* Required work: Where a picture appears, skip it and copy everything else in the listing exactly.

---------------

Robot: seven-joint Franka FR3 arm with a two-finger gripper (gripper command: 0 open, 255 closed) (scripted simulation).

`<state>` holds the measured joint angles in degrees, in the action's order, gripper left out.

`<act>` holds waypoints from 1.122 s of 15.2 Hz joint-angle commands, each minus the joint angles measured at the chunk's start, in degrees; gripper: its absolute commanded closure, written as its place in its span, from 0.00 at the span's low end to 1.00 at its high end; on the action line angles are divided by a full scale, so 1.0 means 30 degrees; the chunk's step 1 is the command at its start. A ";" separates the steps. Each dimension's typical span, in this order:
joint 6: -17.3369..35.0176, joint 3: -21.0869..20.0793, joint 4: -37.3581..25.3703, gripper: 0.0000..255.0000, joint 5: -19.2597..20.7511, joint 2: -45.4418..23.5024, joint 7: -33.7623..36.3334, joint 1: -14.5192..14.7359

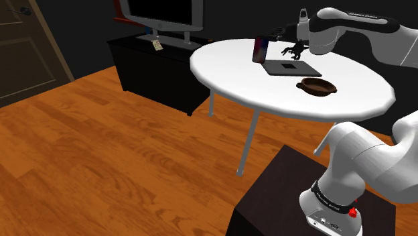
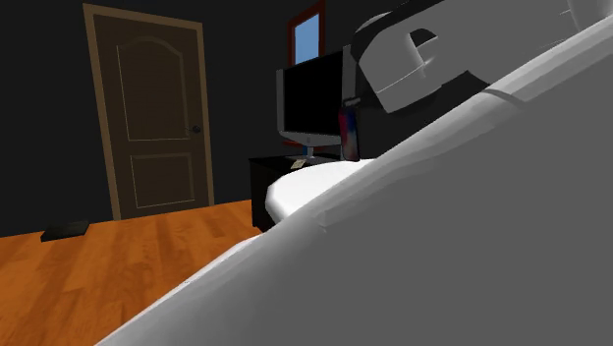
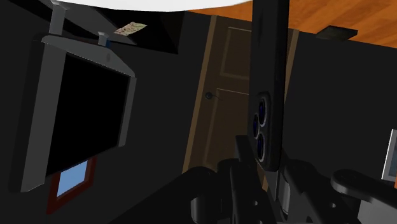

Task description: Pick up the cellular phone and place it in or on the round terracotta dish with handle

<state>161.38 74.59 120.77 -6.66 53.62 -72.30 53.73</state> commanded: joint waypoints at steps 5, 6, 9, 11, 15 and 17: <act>-0.2052 -0.1147 0.0104 1.00 0.0213 0.0688 0.0014 -0.2486; -0.2552 -0.1345 0.0109 1.00 0.0276 0.0899 -0.0027 -0.3036; -0.4110 -0.1829 -0.0033 1.00 0.0464 0.1520 -0.0148 -0.4542; -0.5189 -0.2070 -0.0257 1.00 0.0584 0.1914 -0.0233 -0.5426; -0.7427 -0.2375 -0.1015 1.00 0.0799 0.2627 -0.0415 -0.6909; -0.8576 -0.2450 -0.1549 1.00 0.0898 0.2939 -0.0509 -0.7508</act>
<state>137.63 67.57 116.41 -4.16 61.66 -73.61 32.75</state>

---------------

* Answer for this exercise:
Robot: seven-joint Franka FR3 arm with a two-finger gripper (gripper command: 0 open, 255 closed) (scripted simulation).

`<state>` holds the measured joint angles in degrees, in the action's order, gripper left out.

`<act>` holds waypoints from 1.122 s of 15.2 Hz joint-angle commands, each minus the joint angles measured at the chunk's start, in degrees; gripper: its absolute commanded closure, written as its place in its span, from 0.00 at the span's low end to 1.00 at its high end; on the action line angles are divided by a full scale, so 1.0 means 30 degrees; the chunk's step 1 is the command at its start. A ";" separates the steps. Each dimension's typical span, in this order:
joint 6: -17.3369..35.0176, joint 3: -21.0869..20.0793, joint 4: -37.3581..25.3703, gripper: 0.0000..255.0000, joint 5: -19.2597..20.7511, joint 2: -45.4418..23.5024, joint 7: -33.7623..36.3334, joint 1: -14.5192..14.7359


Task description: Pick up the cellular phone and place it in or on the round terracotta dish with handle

<state>161.38 74.59 120.77 -6.66 53.62 -72.30 53.73</state> commanded: joint waypoints at steps 5, 6, 9, 11, 15 and 17: <act>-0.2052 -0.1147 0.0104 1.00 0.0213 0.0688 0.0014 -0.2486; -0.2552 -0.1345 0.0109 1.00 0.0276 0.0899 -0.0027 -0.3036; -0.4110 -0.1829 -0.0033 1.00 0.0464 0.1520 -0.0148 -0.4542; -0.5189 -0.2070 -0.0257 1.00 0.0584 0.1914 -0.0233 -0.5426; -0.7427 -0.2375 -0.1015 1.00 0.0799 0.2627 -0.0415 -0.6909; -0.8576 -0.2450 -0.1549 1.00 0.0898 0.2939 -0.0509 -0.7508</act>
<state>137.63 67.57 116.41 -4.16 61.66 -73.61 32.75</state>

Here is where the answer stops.